__Extracted information__.
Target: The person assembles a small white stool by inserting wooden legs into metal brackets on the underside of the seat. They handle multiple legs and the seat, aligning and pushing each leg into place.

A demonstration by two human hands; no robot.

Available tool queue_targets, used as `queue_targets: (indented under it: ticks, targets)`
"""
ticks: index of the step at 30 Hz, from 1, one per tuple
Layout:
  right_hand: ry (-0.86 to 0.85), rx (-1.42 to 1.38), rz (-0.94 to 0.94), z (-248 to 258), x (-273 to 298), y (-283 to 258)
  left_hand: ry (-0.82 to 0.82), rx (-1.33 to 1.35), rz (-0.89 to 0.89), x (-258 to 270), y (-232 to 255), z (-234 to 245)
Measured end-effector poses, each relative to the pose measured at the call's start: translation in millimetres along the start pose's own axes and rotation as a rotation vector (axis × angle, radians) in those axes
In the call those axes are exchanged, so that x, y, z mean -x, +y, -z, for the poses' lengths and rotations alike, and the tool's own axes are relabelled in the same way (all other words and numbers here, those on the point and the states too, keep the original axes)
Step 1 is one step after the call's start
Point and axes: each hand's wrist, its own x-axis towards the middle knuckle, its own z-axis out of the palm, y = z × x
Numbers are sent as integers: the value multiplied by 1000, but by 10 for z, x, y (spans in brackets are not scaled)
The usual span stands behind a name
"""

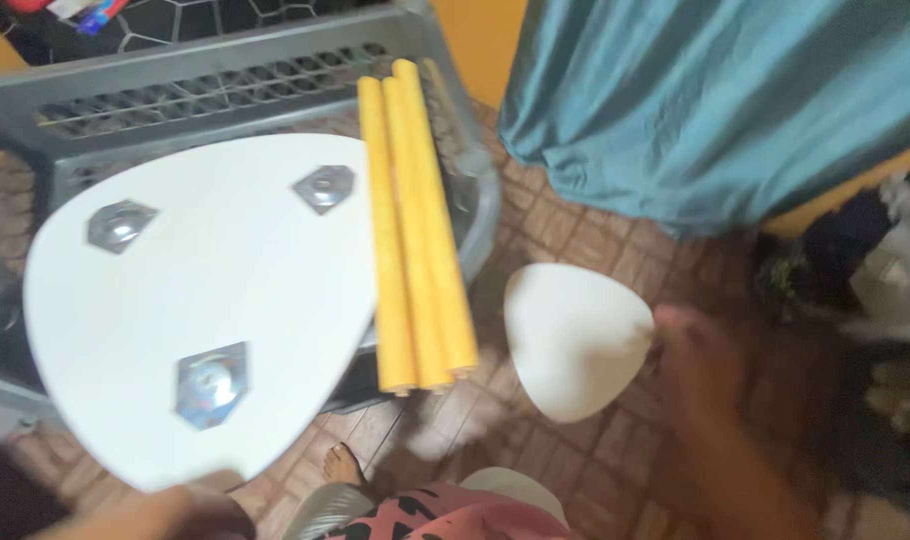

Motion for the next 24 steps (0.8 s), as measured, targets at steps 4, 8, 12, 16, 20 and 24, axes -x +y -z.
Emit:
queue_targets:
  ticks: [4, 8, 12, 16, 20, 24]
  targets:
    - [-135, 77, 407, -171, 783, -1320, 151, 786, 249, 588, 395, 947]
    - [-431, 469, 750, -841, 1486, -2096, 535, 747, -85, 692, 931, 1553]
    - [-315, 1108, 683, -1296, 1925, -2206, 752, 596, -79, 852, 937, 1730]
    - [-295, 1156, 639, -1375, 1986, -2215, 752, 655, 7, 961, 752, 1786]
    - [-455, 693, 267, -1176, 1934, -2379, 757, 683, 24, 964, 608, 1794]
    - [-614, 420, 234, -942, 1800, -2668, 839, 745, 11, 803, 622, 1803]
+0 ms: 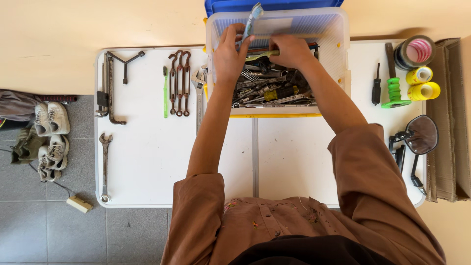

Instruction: The person removes various tools from a plastic storage bin and arranges them on a white table. They handle wrenches, screwdrivers, and other hand tools, placing them in neat rows on the table surface.

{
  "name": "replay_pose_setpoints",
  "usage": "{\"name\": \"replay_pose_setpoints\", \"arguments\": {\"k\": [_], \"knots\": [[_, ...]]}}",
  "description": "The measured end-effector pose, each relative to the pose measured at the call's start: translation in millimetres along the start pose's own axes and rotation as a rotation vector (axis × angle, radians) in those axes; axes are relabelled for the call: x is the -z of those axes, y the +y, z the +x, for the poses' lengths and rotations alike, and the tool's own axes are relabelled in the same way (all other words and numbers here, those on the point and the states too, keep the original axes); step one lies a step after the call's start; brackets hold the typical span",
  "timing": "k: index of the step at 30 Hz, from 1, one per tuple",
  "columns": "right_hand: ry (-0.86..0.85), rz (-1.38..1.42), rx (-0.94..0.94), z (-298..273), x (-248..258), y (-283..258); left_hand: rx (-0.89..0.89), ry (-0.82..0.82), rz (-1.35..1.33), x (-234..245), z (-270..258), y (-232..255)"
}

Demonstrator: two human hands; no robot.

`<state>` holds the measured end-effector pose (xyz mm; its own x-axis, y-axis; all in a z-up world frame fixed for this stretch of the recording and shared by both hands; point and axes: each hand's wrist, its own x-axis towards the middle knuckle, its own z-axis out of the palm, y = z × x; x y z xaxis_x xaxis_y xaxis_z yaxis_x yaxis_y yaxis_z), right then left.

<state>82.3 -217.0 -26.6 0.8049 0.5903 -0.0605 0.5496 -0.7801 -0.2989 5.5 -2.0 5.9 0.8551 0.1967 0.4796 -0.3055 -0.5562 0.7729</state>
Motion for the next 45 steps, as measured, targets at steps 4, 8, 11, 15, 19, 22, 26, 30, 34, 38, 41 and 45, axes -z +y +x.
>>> {"name": "replay_pose_setpoints", "arguments": {"k": [4, 8, 11, 15, 19, 22, 26, 30, 34, 38, 41, 45], "knots": [[0.190, 0.364, 0.031, -9, 27, -13, -0.006, 0.017, -0.042, 1, -2, 5], [0.308, 0.535, 0.064, -28, 40, -32, -0.009, -0.033, -0.087, 4, -5, 7], [0.429, 0.717, 0.086, -47, 47, -51, -0.053, -0.047, -0.207, 5, -4, 14], [0.586, 0.853, 0.102, -59, 59, -84, -0.153, -0.149, -0.321, 21, -1, 29], [0.697, 1.079, 0.114, -64, 74, -124, -0.145, -0.247, -0.486, 48, 0, 45], [0.779, 1.037, 0.221, -56, 89, -157, -0.172, -0.270, -0.522, 82, -3, 52], [0.809, 1.106, 0.165, -48, 96, -203, -0.077, -0.311, -0.593, 126, -14, 52], [0.764, 1.164, 0.005, -28, 82, -251, 0.038, -0.343, -0.613, 171, -24, 28], [0.653, 1.155, 0.062, -3, 47, -297, 0.080, -0.303, -0.642, 214, -33, -19], [0.340, 1.226, -0.080, 9, -9, -338, 0.197, -0.177, -0.715, 252, -46, -78], [0.187, 1.213, -0.140, 26, -54, -364, 0.302, -0.094, -0.546, 277, -58, -124], [0.029, 1.181, -0.268, 50, -111, -387, 0.504, -0.051, -0.532, 292, -79, -175]]}}
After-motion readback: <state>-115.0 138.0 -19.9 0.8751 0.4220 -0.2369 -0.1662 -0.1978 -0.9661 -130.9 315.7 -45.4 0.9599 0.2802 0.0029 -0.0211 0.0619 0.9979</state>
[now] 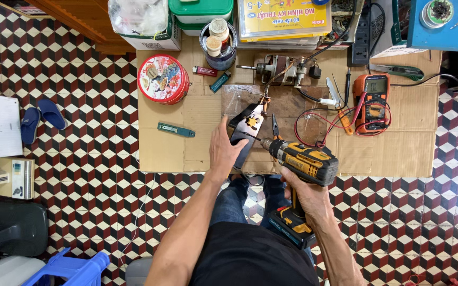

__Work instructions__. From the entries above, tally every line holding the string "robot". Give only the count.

__The completed task__. 2